■ Brief:
In the listing that follows, how many lines hold the string "frame"? Answer with the number only.
Start of Data excerpts
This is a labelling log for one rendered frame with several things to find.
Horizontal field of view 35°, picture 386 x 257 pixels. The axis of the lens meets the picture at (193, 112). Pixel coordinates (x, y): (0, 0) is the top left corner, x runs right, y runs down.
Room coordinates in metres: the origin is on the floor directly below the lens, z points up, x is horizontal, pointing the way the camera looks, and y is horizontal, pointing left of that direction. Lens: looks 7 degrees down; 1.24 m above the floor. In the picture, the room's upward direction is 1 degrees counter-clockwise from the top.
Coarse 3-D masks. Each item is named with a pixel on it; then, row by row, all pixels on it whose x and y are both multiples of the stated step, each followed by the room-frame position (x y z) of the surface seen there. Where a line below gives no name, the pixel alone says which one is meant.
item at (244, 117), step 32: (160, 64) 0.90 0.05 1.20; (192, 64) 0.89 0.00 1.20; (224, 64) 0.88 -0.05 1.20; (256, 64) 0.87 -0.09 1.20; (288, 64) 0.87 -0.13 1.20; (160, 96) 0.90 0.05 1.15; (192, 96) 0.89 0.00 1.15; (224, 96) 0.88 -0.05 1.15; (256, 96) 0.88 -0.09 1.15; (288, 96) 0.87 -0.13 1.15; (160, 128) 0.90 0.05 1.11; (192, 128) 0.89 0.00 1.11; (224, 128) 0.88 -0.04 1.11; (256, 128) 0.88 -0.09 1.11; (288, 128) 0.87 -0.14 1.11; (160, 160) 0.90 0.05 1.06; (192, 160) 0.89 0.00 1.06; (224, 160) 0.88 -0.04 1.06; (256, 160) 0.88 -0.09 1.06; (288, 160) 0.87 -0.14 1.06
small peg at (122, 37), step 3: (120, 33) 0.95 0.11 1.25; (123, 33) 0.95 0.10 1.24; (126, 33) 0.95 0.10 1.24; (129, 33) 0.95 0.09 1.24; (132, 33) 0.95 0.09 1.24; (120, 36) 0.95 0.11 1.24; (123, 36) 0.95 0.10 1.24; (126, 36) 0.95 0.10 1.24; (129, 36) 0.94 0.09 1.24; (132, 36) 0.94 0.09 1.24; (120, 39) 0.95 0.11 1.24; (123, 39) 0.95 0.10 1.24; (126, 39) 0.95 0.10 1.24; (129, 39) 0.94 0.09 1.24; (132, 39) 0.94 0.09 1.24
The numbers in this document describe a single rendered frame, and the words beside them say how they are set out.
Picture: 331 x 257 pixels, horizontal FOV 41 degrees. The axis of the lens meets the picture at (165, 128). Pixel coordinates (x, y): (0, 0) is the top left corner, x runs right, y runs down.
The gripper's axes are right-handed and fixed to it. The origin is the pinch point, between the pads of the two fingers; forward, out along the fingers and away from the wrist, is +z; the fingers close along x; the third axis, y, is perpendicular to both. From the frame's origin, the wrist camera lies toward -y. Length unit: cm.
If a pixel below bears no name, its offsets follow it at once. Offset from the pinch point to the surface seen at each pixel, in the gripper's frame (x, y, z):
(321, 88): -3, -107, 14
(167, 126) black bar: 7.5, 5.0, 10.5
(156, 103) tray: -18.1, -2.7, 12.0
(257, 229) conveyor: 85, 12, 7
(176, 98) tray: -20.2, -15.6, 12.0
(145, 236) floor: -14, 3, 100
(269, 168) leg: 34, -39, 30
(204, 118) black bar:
End of Data excerpts
■ Response below:
5